Departamento de Farmacobiología, Centro de Investigación y de Estudios Avanzados del Instituto Politécnico Nacional, Calzada de los Tenorios No. 235, México City 14330, México.
Hippocampus. 2018 Aug;28(8):557-567. doi: 10.1002/hipo.22958. Epub 2018 May 21.
In addition to its prominent role as an energetic substrate in the brain, lactate is emerging as a signaling molecule capable of controlling neuronal excitability. The finding that the lactate-activated receptor (hydroxycarboxylic acid receptor 1; HCA1) is widely expressed in the brain opened up the possibility that lactate exerts modulation of neuronal activity via a transmembranal receptor-linked mechanism. Here, we show that lactate causes biphasic modulation of the intrinsic excitability of CA1 pyramidal cells. In the low millimolar range, lactate or the HCA1 agonist 3,5-DHBA reduced the input resistance and membrane time constant.

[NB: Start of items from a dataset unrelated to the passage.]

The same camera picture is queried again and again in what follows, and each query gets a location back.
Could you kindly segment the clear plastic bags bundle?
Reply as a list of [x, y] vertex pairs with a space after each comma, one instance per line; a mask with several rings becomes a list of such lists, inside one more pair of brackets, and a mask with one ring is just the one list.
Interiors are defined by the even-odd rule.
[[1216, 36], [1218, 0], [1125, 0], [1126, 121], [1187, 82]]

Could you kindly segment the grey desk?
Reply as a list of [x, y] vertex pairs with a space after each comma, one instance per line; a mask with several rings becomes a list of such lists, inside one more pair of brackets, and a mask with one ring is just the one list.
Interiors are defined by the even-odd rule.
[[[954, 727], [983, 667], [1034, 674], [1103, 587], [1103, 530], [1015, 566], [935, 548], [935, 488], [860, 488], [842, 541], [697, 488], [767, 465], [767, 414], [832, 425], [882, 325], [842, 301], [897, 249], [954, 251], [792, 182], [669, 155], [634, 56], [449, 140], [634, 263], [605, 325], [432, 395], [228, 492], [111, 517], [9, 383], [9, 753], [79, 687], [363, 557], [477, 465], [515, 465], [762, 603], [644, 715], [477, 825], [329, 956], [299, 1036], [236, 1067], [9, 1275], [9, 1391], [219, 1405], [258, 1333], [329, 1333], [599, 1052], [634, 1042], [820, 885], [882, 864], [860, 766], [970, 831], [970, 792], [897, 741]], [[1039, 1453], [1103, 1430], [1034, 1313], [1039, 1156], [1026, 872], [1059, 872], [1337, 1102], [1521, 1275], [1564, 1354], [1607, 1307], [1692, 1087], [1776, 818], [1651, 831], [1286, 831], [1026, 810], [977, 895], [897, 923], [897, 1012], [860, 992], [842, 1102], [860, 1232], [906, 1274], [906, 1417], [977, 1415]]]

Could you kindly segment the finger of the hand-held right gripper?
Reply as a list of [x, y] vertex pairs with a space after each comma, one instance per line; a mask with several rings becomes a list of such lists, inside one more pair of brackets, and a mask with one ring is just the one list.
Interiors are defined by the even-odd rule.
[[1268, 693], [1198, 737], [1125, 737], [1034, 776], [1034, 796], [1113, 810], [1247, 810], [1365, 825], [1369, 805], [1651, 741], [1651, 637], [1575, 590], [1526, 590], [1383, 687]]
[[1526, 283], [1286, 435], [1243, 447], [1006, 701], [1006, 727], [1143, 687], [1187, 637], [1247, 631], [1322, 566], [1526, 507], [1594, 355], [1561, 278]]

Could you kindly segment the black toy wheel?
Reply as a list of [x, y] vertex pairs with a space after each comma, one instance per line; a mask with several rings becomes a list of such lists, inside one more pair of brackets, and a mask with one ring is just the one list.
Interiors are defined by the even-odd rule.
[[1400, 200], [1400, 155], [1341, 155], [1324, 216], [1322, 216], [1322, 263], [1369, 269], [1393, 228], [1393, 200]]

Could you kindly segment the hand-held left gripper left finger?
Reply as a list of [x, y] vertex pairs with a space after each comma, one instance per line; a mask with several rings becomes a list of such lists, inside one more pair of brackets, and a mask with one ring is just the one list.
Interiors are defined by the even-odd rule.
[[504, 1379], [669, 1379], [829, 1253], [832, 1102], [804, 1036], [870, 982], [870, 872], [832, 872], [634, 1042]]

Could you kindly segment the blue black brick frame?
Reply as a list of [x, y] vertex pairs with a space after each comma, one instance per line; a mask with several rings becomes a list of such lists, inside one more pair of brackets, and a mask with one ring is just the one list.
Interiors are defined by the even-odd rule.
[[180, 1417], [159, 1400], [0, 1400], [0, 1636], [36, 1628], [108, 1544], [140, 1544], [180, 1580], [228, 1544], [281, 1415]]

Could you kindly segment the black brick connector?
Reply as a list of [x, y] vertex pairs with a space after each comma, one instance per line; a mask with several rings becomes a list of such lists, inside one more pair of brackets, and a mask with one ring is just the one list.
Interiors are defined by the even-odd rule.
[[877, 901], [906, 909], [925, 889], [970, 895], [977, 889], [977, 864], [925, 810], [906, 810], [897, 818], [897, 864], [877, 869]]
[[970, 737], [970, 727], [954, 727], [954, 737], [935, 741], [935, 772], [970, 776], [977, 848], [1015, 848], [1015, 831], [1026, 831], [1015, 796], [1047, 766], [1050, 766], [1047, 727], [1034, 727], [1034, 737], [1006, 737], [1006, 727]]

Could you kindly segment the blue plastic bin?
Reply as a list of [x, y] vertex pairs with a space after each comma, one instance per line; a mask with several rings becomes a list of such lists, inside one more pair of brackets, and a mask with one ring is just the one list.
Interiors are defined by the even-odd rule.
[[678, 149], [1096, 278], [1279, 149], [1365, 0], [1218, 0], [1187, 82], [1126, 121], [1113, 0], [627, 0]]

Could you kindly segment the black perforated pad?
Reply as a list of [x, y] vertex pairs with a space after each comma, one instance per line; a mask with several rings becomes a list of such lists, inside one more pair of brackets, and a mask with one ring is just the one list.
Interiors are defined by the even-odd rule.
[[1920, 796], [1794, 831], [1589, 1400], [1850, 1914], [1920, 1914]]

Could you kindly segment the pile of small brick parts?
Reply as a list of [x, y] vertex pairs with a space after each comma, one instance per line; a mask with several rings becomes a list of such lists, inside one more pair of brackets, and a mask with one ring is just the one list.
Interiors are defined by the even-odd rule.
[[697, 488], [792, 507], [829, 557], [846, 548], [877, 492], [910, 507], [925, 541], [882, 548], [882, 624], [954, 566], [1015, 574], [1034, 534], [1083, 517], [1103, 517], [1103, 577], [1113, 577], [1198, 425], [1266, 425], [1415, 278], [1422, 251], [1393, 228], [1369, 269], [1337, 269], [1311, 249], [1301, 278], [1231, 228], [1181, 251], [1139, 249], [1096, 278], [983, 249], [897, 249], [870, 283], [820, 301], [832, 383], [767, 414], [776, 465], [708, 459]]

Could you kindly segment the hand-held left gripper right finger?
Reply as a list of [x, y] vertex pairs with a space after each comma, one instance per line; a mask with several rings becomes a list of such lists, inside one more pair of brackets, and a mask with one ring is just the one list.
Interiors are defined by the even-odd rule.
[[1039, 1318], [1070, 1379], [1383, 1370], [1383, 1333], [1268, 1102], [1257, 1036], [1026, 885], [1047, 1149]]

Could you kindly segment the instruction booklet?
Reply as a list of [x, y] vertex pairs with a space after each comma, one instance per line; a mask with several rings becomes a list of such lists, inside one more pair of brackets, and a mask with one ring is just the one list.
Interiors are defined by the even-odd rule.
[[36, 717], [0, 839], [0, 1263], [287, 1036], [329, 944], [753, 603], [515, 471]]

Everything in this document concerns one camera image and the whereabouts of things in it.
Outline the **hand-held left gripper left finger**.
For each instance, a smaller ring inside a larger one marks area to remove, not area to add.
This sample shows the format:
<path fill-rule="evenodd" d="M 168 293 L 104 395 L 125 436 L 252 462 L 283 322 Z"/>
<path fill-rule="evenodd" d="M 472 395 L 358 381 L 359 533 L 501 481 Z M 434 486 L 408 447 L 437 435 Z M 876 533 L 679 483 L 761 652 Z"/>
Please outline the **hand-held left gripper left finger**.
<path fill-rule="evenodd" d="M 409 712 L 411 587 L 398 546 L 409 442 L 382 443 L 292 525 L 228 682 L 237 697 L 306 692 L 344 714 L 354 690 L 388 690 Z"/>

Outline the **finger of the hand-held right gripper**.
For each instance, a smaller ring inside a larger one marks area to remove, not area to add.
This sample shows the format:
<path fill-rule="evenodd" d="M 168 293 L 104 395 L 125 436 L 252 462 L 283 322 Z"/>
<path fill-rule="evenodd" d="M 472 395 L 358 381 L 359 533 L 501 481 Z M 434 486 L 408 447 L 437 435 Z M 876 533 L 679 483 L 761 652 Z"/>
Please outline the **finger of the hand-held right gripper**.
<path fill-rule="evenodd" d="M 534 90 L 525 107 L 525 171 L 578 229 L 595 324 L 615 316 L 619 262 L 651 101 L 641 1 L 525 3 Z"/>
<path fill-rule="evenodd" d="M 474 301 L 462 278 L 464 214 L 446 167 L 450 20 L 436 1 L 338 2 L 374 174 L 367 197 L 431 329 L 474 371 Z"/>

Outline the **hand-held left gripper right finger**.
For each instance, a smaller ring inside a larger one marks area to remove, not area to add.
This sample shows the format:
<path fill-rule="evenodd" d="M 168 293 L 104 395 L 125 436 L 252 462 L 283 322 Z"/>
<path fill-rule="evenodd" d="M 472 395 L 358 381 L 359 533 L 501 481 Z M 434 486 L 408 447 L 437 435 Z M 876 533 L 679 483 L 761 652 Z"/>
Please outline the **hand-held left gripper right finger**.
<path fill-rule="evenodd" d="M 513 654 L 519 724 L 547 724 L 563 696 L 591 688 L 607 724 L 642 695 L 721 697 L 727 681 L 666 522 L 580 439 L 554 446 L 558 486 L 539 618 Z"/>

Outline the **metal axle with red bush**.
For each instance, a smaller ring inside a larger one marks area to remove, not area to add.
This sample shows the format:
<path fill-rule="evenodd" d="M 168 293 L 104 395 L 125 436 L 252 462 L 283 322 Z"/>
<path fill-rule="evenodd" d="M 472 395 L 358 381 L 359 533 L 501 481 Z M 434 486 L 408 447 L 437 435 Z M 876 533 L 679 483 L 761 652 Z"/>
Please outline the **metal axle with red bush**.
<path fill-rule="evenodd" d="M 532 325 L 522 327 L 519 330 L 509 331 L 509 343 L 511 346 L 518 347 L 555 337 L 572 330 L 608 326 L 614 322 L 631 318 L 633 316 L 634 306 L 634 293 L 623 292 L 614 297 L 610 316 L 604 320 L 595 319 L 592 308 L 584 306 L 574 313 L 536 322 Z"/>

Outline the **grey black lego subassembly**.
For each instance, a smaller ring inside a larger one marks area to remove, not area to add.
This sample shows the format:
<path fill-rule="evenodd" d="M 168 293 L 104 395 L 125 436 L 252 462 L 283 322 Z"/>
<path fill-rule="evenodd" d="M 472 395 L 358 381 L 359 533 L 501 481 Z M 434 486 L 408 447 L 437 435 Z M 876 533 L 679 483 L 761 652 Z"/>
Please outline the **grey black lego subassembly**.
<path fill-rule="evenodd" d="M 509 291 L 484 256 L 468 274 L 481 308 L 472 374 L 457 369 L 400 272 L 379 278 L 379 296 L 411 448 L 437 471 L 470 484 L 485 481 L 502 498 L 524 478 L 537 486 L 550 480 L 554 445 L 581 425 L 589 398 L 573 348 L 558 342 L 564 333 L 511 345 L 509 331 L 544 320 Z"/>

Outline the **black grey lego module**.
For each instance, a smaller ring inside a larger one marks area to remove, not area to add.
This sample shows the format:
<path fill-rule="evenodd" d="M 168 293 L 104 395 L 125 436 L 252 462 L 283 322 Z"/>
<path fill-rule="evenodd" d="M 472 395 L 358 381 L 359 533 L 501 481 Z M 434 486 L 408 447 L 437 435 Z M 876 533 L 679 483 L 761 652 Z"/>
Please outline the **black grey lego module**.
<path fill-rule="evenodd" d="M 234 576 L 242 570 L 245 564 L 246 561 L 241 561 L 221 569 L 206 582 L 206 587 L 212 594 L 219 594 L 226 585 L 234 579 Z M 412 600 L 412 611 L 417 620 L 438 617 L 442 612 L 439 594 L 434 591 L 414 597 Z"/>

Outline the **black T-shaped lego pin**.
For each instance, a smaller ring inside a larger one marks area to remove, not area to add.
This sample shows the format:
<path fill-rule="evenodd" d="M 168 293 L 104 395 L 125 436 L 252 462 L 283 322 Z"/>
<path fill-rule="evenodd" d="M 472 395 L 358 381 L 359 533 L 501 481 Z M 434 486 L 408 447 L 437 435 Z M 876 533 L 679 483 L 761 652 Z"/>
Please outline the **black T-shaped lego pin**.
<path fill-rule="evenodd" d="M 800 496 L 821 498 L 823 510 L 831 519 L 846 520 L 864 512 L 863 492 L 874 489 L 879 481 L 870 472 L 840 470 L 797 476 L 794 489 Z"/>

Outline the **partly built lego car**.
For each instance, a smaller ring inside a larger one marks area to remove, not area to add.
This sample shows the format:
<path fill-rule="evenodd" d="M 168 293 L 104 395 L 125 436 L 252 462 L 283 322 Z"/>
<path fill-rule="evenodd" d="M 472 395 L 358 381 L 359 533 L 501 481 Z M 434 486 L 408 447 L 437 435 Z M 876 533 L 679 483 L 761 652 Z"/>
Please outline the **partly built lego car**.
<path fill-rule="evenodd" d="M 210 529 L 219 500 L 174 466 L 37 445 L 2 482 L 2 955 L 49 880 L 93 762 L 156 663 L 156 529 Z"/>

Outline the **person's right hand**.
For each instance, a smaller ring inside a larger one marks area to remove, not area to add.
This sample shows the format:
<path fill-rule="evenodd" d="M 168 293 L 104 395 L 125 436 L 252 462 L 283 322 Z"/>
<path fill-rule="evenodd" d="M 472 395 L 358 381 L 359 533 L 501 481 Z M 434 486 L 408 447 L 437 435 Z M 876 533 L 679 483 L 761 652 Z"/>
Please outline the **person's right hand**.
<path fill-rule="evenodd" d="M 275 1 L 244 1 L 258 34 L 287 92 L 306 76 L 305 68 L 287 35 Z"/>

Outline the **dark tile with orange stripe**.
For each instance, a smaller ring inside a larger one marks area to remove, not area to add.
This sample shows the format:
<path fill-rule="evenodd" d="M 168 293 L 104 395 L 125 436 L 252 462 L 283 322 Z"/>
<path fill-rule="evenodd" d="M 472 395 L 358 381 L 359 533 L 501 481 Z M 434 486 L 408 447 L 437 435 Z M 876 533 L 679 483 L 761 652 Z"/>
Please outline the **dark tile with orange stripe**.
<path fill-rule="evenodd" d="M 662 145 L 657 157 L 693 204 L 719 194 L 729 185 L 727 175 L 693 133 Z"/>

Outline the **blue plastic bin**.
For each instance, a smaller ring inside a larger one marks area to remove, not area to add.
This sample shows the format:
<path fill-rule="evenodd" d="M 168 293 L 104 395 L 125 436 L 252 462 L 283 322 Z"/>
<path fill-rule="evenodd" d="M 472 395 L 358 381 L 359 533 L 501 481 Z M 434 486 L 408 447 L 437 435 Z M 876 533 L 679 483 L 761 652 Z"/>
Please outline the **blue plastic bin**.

In addition, activation of HCA1 significantly blocked the fast inactivating sodium current and increased the delay from inactivation to a conducting state of the sodium channel. As the observed actions occurred in the presence of 4-CIN, a blocker of the neuronal monocarboxylate transporter, the possibility that lactate acted via neuronal metabolism is unlikely. Consistently, modulation of the intrinsic excitability was abolished when CA1 pyramidal cells were dialyzed with pertussis toxin, indicating the dependency of a G -protein-coupled receptor. The activation of HCA1 appears to serve as a restraining mechanism during enhanced network activity and may function as a negative feedback for the astrocytic production of lactate.
除了在大脑中作为一种活跃的能量底物发挥突出作用外,乳酸也正在成为一种能够控制神经元兴奋性的信号分子。发现乳酸激活受体(羟基羧酸受体 1;HCA1)在大脑中广泛表达,这使得乳酸通过跨膜受体相关机制对神经元活动进行调节成为可能。在这里,我们表明乳酸引起 CA1 锥体神经元内在兴奋性的双相调节。在低毫摩尔范围内,乳酸或 HCA1 激动剂 3,5-DHBA 降低了输入电阻和膜时间常数。此外,HCA1 的激活显著阻断了快速失活的钠电流,并增加了钠通道从失活到导电状态的延迟。由于观察到的作用发生在神经元单羧酸转运蛋白的阻断剂 4-CIN 的存在下,因此乳酸不太可能通过神经元代谢起作用。一致地,当 CA1 锥体细胞用百日咳毒素透析时,内在兴奋性的调制被消除,表明 G 蛋白偶联受体的依赖性。HCA1 的激活似乎在增强的网络活动期间充当一种抑制机制,并且可以作为星形胶质细胞产生乳酸的负反馈。